----- Supplied material
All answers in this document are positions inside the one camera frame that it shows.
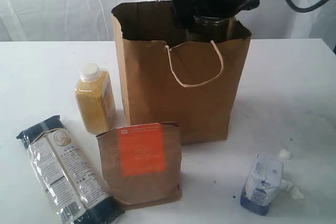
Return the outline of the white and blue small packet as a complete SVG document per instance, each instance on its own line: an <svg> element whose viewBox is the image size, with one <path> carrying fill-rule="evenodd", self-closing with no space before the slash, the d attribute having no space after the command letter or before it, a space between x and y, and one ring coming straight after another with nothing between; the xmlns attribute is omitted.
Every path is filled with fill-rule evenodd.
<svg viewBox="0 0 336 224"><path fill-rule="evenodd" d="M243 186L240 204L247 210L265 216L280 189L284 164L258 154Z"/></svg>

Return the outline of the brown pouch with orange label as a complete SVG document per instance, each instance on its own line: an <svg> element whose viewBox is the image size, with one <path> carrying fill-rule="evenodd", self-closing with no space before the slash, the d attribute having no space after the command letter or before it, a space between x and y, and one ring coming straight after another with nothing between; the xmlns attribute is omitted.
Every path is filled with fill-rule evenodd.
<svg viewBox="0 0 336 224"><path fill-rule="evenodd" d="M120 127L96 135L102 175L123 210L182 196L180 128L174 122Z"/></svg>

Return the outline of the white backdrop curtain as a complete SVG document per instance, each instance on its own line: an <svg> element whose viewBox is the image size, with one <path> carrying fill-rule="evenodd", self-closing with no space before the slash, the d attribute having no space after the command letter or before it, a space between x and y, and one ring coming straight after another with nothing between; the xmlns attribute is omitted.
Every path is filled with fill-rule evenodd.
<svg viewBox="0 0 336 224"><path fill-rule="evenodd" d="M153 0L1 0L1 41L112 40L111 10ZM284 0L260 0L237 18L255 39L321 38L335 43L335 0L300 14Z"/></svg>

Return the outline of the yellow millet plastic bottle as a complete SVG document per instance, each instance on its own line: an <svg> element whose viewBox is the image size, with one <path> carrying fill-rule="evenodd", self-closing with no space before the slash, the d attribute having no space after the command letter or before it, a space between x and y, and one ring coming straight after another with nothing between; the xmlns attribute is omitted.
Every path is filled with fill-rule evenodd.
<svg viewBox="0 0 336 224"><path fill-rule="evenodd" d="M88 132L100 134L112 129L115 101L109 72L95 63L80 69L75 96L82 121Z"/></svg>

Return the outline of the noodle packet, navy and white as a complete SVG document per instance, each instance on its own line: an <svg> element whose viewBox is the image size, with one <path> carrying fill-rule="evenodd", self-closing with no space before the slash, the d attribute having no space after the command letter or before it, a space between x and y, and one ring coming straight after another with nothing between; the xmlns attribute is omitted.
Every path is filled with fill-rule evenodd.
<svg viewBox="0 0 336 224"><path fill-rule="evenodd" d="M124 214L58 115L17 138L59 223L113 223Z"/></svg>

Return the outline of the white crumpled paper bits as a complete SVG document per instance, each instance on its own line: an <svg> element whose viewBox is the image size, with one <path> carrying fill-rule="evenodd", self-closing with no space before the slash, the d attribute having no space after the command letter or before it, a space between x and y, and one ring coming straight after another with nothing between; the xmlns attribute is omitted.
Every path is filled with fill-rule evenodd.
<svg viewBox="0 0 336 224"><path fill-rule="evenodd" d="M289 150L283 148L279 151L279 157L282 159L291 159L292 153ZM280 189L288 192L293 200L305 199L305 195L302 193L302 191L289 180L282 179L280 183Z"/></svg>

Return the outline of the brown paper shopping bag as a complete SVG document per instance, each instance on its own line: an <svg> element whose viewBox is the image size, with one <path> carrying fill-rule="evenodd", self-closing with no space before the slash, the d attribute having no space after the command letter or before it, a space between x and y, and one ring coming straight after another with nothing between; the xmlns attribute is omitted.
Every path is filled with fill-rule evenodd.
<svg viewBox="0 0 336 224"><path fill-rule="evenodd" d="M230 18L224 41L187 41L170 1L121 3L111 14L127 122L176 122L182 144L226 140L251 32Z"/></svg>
----------
----- Supplied material
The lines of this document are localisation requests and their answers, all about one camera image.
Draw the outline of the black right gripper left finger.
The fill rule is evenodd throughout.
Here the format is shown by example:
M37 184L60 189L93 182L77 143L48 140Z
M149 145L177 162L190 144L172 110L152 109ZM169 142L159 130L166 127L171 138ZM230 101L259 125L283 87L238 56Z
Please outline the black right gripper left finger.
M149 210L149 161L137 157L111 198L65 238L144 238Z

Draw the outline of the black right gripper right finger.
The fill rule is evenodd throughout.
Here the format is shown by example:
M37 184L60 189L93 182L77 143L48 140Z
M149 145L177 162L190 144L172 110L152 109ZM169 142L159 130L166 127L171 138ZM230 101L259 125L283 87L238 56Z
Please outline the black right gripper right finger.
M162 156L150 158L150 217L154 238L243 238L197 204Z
----------
**Work required:** Using the data above, give again exactly the lines starting at the one holding "All answers in" and ending at the one holding "Return the outline of the white backdrop", inclusive, and nothing more. Omit the pictures.

**Response to this task:**
All answers in this document are positions inside the one camera frame that it shows.
Return the outline of the white and blue small packet as a complete SVG document per instance, each instance on its own line: an <svg> element whose viewBox is the image size, with one <path> carrying fill-rule="evenodd", self-closing with no space before the slash, the d attribute having no space after the command letter or before it, a space between x and y, and one ring coming straight after another with nothing between; the xmlns attribute is omitted.
Every path is filled with fill-rule evenodd.
<svg viewBox="0 0 336 224"><path fill-rule="evenodd" d="M243 186L240 204L247 210L265 216L280 189L284 164L258 154Z"/></svg>

Return the outline of the brown pouch with orange label as a complete SVG document per instance, each instance on its own line: an <svg> element whose viewBox is the image size, with one <path> carrying fill-rule="evenodd", self-closing with no space before the slash, the d attribute having no space after the command letter or before it, a space between x and y, and one ring coming straight after another with nothing between; the xmlns attribute is omitted.
Every path is filled with fill-rule evenodd.
<svg viewBox="0 0 336 224"><path fill-rule="evenodd" d="M120 127L96 135L102 175L123 210L182 196L180 128L174 122Z"/></svg>

Return the outline of the white backdrop curtain as a complete SVG document per instance, each instance on its own line: an <svg> element whose viewBox is the image size, with one <path> carrying fill-rule="evenodd", self-closing with no space before the slash, the d attribute having no space after the command letter or before it, a space between x and y, and one ring coming straight after another with nothing between; the xmlns attribute is omitted.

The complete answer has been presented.